Les exemples présentés proviennent de toute l'Europe. Les Roms/Tsiganes et d'autres groupes apparentés2 sont en effet représentés en nombre variable dans tous les pays européens. Le fait que la plupart des Roms, en Europe, vivent en Europe centrale et orientale explique que la majorité des exemples cités proviennent de ces régions. D'un autre côté, l'absence de certains pays ou projets dans le recueil n'est pas synonyme de jugement négatif porté à leur encontre. Les exemples ont été précisément sélectionnés pour illustrer l'éventail et la diversité des initiatives possibles, et non dans l'objectif de proposer un panorama ou de procéder à une appréciation. C'est ainsi que figurent des mesures introduites par les gouvernements, des projets initiés par des ONG, mais également des initiatives issues de coopérations diverses. La priorité a été donnée aux initiatives potentiellement reproductibles dans d'autres contextes locaux et nationaux.

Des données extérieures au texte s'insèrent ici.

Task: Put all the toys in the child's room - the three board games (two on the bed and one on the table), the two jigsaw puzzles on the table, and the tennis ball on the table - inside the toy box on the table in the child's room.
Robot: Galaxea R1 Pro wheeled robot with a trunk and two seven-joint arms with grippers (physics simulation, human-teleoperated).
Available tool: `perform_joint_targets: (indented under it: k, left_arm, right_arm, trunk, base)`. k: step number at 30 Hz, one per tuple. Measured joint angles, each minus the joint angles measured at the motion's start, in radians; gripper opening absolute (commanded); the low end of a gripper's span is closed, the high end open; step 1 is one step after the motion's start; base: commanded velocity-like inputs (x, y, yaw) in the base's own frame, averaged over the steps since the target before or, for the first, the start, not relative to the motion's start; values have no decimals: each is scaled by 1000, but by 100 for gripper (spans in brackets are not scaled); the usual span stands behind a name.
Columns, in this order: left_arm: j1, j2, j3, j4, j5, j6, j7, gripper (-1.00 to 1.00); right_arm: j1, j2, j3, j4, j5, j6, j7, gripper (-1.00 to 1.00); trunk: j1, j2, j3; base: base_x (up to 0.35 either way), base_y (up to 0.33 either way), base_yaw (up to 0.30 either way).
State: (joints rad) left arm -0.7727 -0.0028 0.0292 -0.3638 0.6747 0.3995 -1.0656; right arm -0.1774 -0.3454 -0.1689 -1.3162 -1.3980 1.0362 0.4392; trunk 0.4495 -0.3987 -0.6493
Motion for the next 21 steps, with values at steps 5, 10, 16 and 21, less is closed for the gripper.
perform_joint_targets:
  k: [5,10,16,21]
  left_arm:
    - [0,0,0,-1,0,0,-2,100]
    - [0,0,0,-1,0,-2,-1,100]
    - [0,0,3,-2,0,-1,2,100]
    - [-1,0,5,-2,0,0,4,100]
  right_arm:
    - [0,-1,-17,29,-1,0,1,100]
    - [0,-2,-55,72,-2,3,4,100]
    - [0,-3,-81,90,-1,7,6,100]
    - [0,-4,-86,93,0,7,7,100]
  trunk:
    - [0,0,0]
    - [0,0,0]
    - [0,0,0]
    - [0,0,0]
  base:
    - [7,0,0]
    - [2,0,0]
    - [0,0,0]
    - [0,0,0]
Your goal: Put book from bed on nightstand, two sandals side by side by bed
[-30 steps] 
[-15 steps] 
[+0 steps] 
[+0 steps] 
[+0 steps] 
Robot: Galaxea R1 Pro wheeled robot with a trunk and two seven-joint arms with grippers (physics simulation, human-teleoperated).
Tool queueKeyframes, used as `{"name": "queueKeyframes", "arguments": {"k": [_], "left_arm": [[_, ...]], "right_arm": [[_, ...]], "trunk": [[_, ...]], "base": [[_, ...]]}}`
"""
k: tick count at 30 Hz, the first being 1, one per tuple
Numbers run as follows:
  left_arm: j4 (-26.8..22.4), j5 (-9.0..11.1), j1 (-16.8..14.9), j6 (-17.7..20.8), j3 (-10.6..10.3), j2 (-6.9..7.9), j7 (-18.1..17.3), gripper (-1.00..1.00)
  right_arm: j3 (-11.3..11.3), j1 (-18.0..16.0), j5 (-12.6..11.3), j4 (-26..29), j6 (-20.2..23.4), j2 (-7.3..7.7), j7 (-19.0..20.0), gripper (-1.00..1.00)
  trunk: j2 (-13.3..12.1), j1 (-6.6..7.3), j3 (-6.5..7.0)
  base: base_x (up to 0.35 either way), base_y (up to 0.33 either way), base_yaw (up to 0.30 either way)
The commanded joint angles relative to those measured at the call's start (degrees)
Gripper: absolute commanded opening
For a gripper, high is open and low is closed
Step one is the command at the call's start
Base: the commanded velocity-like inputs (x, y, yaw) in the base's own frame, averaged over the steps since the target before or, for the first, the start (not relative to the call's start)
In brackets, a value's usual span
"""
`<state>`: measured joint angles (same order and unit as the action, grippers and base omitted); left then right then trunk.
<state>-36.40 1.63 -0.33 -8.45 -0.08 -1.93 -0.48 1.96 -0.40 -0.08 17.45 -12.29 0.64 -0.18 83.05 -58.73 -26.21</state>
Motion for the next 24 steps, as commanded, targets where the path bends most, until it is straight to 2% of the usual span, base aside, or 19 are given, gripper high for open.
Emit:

La documentation sur les initiatives citées se réfère à l'an 2000 ou au début 2001, période durant laquelle les informations ont été collectées.

Durant la préparation de la publication, la question de ce qui constitue une "bonne pratique" a été soulevée à maintes reprises. Quatre critères ont servi de lignes directrices: (a) le fait que l'initiative touche à un besoin identifié; (b) le fait qu'elle ait fonctionné sur une certaine durée et qu'elle ait été documentée; (c) le fait qu'elle ait été considérée comme une "bonne pratique" par les Roms et les professionnels impliqués et spécialisés dans ce domaine; (d) le fait qu'elle ait prouvé son efficacité au moyen d'une évaluation indépendante. Concernant la majorité des exemples, cependant, seuls les trois premiers critères ont servi de guide à la sélection, leur évaluation en tant que "bonnes pratiques" devant être considérée comme facultative. A l'avenir, il est recommandé d'accroître les ressources allouées à l'évaluation des initiatives citées en tant que "bonnes pratiques" dans ce recueil.

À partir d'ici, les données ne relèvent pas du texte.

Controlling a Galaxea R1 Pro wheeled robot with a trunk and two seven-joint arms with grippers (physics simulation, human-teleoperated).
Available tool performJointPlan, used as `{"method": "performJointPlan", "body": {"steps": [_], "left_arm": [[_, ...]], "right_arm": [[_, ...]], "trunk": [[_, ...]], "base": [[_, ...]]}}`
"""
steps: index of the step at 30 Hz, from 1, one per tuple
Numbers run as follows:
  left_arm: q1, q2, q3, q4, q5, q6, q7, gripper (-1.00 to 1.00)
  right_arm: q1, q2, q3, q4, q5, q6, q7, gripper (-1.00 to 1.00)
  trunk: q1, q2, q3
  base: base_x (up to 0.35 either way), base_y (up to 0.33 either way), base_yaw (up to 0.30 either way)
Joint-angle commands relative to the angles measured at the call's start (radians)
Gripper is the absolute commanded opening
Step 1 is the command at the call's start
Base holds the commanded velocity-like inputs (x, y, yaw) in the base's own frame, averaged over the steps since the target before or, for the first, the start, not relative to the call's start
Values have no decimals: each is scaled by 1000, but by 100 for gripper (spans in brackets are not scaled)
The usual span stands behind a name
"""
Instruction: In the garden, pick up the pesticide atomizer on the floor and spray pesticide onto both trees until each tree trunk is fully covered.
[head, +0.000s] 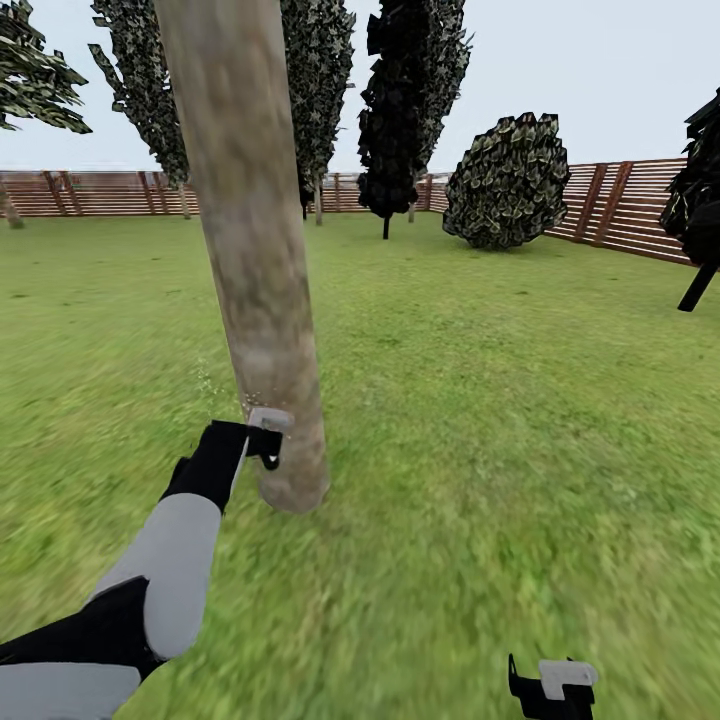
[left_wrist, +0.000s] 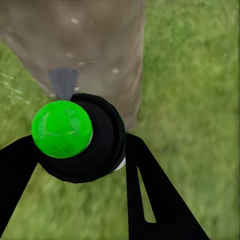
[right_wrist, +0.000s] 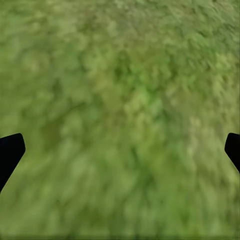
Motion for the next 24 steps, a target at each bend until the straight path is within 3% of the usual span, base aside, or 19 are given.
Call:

Le consultant voudrait remercier les membres de l'ECRI et du Groupe de spécialistes sur les Roms/Tsiganes, du Bureau du Coordinateur pour les activités Roms/Tsiganes et du Centre Européen de la Jeunesse du Conseil de l'Europe, ainsi que diverses autres personnes et représentants d'ONG et d'autres organismes, de leurs conseils et informations sur lesquels repose cette publication. Il reconnaît en outre que cette petite sélection d'exemples ne rend pas justice à tous les efforts déployés, notamment par les ONG roms, pour traiter les questions concernant les Roms en Europe.

Robin Oakley
Consultant

1. D'autres domaines, tels le logement, le développement communautaire et l'emploi, sont déjà couverts par des documents répertoriant des bonnes pratiques, ex. Breaking the Vicious Circle, publié par SPOLU International et la Fondation CEGA, Sofia 2000.

2. Dans ce recueil, le terme de Roms est employé pour désigner collectivement une grande diversité de groupes ethniques qui s'identifient aux-mêmes sous les noms de Roms, Sinti, Tsiganes, Voyageurs et d'autres dénominations.